Plus discrète, l'héroïne de Loving, Mildred, jouée par la formidable Ruth Negga, prend en main les rênes de la contestation et est la véritable héroïne de l'histoire. Dans Juste la fin du monde, c'est le personnage de la mère (Nathalie Baye), certes un peu fofolle, qui prodigue les conseils de communication les plus avisés, que s'empresse de suivre Louis.
Chez les Dardenne (La fille inconnue), Adèle Haenel se montre obstinée et parvient seule à élucider une sombre affaire. C'est ce que tente aussi Kristen Stewart dans un genre très différent chez Assayas (Personal shopper), alors que l'héroïne de Mal de pierres tient toute la structure du film sur ses épaules de fille un peu fêlée.

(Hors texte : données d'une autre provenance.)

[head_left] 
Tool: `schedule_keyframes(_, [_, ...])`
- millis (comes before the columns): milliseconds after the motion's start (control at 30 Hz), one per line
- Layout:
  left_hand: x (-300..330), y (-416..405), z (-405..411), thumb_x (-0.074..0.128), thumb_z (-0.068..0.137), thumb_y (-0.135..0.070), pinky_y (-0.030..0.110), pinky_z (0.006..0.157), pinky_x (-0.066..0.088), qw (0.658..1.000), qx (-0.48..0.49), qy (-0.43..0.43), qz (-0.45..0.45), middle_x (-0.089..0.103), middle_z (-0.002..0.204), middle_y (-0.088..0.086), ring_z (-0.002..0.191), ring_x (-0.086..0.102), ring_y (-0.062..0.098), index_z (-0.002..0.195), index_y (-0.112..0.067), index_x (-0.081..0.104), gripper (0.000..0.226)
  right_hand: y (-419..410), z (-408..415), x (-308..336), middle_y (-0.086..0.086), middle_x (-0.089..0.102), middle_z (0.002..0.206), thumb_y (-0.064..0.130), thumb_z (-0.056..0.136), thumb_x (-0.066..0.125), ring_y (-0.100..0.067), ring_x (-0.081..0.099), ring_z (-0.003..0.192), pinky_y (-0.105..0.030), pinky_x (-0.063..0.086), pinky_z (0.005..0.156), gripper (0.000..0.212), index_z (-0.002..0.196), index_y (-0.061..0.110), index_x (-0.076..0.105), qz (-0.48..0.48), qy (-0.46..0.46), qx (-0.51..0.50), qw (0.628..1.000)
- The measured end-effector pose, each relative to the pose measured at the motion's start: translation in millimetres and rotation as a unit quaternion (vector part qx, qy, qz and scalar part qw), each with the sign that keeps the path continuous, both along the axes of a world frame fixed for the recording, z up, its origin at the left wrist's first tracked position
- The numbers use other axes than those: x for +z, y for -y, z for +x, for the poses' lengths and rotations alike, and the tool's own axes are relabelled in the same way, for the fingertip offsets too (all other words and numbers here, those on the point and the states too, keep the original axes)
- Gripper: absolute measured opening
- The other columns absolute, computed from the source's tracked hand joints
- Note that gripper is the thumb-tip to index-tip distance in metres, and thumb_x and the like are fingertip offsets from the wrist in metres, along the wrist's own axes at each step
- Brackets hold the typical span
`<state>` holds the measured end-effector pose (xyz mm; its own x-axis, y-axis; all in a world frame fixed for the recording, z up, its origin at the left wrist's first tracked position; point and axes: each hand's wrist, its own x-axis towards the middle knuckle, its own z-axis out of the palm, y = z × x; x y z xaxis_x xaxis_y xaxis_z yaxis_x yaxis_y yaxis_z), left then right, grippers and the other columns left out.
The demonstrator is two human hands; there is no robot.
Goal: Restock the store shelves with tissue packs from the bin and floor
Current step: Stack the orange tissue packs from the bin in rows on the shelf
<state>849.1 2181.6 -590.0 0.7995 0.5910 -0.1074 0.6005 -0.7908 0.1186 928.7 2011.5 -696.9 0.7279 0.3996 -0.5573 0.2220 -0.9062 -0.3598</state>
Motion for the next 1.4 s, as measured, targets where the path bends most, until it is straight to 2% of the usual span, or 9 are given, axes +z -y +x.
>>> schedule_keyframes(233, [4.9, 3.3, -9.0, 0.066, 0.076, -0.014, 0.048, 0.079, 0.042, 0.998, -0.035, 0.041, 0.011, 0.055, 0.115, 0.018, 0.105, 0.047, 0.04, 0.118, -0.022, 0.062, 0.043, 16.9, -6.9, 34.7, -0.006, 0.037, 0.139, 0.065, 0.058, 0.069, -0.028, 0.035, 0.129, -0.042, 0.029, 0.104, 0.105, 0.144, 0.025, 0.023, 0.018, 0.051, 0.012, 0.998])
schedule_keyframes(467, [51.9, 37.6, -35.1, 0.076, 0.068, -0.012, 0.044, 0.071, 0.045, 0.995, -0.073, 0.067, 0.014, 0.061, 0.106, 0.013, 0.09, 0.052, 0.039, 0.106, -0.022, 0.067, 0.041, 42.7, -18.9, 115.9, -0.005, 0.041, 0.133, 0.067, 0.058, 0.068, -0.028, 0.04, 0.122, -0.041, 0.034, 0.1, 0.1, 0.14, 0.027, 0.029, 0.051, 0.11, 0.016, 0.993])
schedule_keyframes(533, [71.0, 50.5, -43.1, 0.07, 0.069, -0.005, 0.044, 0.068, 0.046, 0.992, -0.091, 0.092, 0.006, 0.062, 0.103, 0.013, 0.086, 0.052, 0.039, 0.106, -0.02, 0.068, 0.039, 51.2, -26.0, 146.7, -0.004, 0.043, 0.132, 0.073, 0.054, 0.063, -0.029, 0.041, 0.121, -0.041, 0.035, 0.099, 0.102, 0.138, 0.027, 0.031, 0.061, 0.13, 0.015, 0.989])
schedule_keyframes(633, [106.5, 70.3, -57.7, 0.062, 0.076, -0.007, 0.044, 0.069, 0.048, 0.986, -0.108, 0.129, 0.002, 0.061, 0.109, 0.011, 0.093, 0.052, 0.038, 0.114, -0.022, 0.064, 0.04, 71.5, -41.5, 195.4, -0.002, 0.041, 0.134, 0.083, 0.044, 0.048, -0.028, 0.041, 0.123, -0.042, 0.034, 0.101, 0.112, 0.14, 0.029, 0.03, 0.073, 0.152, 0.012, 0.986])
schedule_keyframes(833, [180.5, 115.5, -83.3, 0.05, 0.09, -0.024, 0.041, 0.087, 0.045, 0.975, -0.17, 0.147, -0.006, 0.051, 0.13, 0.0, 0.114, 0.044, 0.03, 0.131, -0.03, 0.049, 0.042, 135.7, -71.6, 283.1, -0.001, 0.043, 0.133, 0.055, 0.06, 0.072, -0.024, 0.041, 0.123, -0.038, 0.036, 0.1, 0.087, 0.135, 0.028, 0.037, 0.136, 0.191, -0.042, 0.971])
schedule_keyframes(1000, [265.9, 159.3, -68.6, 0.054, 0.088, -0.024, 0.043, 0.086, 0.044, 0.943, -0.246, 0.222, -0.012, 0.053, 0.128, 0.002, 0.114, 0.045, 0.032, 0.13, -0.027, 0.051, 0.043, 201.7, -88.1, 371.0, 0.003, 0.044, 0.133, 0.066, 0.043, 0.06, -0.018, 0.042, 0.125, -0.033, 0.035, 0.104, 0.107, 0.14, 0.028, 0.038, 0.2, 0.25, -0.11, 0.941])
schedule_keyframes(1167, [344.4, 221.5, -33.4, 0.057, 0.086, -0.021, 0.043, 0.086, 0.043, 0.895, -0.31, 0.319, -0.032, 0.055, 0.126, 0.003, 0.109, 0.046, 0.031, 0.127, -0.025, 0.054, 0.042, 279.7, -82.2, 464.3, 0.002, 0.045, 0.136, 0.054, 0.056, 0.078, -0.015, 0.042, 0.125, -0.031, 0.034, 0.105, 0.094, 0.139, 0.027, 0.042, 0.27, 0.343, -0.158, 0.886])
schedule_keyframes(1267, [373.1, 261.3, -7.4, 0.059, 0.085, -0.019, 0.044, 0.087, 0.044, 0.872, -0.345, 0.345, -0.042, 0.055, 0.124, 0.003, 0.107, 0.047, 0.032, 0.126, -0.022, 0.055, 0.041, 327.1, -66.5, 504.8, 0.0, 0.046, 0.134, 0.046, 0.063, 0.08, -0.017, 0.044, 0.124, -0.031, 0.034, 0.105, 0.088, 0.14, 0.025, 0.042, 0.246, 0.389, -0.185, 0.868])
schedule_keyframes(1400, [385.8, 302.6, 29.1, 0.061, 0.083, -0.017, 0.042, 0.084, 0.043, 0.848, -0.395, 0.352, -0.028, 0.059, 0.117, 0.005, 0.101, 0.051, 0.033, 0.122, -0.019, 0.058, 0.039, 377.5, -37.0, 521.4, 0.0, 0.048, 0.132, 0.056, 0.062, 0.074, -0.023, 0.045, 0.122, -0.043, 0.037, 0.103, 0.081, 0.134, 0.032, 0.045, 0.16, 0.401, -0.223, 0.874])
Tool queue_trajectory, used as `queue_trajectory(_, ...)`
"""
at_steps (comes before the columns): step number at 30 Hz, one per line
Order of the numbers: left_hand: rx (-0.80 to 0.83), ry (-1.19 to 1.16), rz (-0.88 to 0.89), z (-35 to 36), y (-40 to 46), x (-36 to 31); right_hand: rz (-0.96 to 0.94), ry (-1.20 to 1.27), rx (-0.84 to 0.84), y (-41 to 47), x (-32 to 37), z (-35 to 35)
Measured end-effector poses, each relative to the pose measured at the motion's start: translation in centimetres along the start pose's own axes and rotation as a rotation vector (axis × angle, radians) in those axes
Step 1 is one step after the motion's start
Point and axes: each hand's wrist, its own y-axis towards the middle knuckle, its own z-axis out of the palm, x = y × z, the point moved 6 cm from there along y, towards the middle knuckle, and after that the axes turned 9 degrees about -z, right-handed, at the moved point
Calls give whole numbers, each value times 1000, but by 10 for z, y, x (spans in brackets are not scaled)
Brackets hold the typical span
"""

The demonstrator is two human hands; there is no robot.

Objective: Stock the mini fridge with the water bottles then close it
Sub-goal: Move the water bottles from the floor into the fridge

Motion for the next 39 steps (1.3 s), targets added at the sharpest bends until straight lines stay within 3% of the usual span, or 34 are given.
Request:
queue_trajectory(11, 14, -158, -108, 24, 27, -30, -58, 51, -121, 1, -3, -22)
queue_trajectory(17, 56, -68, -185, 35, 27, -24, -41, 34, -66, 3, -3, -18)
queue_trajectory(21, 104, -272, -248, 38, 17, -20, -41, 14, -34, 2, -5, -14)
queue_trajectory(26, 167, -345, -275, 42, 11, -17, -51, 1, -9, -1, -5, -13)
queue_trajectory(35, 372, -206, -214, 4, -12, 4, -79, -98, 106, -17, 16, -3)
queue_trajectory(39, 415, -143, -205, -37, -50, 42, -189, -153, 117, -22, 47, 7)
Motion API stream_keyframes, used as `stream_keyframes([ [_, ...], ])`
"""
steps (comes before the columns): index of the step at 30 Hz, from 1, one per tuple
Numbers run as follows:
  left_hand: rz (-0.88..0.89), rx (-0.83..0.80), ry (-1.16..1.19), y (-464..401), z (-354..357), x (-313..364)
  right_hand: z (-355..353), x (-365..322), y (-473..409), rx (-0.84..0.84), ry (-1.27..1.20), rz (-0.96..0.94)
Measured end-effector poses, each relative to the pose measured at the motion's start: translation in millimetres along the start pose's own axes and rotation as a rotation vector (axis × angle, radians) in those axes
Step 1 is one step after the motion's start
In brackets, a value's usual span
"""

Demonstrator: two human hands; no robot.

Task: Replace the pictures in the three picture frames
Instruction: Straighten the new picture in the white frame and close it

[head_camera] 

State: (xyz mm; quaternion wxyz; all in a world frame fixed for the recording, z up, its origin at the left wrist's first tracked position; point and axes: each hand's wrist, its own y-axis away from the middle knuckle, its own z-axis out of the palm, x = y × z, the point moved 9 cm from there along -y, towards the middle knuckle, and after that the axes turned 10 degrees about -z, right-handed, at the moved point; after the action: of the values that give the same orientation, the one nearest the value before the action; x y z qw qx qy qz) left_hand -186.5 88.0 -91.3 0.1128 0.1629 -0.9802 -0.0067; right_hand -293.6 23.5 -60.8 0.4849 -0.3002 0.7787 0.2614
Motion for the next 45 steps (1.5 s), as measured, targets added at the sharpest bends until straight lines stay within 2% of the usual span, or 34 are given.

Même la Palme d'or, Moi, Daniel Blake impose à côté du beau personnage joué par Dave Johns un personnage féminin très puissant joué par l'excellente Hayley Squires. Chez Almodovar (Julieta), les hommes semblent réduits à de frêles accessoires, comme chez Mendoza (Ma'Rosa), dans lequel on voit l'actrice Jaclyn Jose (prix d'interprétation féminine) tenir sur ses solides épaules les destinées de toute sa famille.
2016, c'était l'année des fortes femmes.